Summary: A new human brain atlas features 250 structurally distinct areas, each based on the analysis of ten brains. Over 2400 brain sections were digitalized and assembled in 3D to create the new map.
Source: Human Brain Project
The atlas features close to 250 structurally distinct areas, each one based on the analysis of 10 brains. More than 24000 extremely thin brain sections were digitized, assembled in 3D and mapped by experts. As part of the new EBRAINS infrastructure of the European Human Brain Project, the atlas serves as an interface to link different information about the brain in a spatially precise way. German researchers led by Prof. Katrin Amunts have now presented the new brain atlas in the renowned journal Science.
Under the microscope, it can be seen that the human brain is not uniformly structured, but divided into clearly distinguishable areas. They differ in the distribution and density of nerve cells and in function. With the Julich-Brain, researchers led by Katrin Amunts now present the most comprehensive digital map of the cellular architecture and make it available worldwide via the EBRAINS research infrastructure.
“On the one hand, the digital brain atlas will help to interpret the results of neuroimaging studies, for example of patients, more accurately”, says Katrin Amunts, Director at the German Research Center Juelich and Professor at the University of Duesseldorf. “On the other hand, it is becoming the basis for a kind of ‘Google Earth’ of the brain – because the cellular level is the best interface for linking data about very different facets of the brain.
A Google Earth of the Brain
In this way, the researchers are making a significant contribution to the Human Brain Project (HBP), for which the European Commission just approved 150 million Euro until 2023. “Together with many partners in this project, we are building EBRAINS as a novel high-tech research infrastructure for the neurosciences,” says Amunts, who is also the Scientific Research Director of the project.
More than a quarter century of research has gone into the 3D atlas. Dozens of experts have used image analysis and mathematical algorithms to evaluate the tissue sections over the years and determine the boundaries between brain areas, which together make up a length of almost 2000 meters.
Regions vary in their difference
Mapping showed that areas vary between different brains, for example in terms of size and location. The Julich-Brain therefore displays the position and shape of individual regions as “probability maps”. The researchers found particularly large differences in the Broca region, which is involved in language. In contrast, the primary visual area appeared much more uniform.
As part of EBRAINS, the Julich Brain Atlas is the starting point for bringing structure and function together. The atlas is already helping to link data on gene expression, connectivity and functional activity, for example, to better understand brain functions and the mechanisms of diseases. “EBRAINS also enables us to use the maps for simulations or to apply artificial intelligence to explore the division of labor between brain areas. The huge amounts of data generated from this are processed using the EBRAINS computing platform.” The computational power comes from the new European supercomputing network FENIX, which is formed by five leading centres for High Performance Computing, including the Julich Supercomputing Centre (JSC).
Digital brain science
“It is exciting to see how far the combination of brain research and digital technologies has progressed,” says Amunts. “Many of these developments converge in the Julich-Brain-Atlas and on EBRAINS. They help us – and more and more researchers worldwide – to better understand the complex organization of the brain and to jointly uncover how things are connected.”

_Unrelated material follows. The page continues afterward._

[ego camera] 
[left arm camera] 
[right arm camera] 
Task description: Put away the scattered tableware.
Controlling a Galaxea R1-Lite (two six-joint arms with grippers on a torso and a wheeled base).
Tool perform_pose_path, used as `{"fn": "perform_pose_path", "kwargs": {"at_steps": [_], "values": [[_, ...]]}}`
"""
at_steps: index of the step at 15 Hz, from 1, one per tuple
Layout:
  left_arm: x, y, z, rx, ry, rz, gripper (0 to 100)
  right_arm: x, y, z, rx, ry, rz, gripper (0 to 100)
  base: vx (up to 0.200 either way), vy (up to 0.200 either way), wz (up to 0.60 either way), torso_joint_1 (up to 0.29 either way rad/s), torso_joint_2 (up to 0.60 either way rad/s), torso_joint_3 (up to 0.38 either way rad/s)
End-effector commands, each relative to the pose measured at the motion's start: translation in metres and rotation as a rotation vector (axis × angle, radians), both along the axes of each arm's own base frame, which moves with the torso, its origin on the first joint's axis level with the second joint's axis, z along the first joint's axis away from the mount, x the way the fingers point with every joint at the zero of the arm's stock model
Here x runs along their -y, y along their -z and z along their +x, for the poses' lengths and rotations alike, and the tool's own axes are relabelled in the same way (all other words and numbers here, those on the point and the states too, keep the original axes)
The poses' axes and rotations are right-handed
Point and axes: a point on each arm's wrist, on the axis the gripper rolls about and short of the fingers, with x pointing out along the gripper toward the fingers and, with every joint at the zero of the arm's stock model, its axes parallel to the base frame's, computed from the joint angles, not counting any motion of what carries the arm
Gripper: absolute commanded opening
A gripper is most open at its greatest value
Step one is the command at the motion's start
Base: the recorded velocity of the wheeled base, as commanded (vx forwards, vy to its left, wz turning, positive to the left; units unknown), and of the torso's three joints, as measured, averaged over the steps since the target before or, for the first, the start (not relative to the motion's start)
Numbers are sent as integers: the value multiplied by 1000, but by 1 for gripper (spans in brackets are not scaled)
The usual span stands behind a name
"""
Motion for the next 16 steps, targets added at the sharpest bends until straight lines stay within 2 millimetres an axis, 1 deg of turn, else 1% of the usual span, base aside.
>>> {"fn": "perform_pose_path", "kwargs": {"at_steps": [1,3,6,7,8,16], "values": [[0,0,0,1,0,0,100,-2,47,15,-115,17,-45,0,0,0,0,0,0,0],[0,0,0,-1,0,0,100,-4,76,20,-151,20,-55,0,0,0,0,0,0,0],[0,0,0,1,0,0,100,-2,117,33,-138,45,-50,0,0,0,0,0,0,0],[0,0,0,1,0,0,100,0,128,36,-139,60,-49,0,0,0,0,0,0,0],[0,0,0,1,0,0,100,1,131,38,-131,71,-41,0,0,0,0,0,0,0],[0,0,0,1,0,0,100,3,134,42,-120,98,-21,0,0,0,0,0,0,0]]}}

Julich-Brain: A 3D probabilistic atlas of the human brain’s cytoarchitecture
Cytoarchitecture is a basic principle of microstructural brain parcellation. Here we introduce Julich-Brain, a 3D atlas containing cytoarchitectonic maps of cortical areas and subcortical nuclei. The atlas is probabilistic to consider variations between individual brains. Building such an atlas was highly data- and labor-intensive and required to develop nested, interdependent workflows for detecting borders between brain areas, data processing, provenance tracking, and flexible execution of processing chains to handle large amounts of data at different spatial scales. Gap maps complement cortical maps to achieve full cortical coverage. The atlas concept is dynamic, i.e., continuously adapted with progress in mapping, openly available to support neuroimaging studies of healthy subjects and patients, as well as modeling and simulation, and interoperable, to link with other atlases and recourses.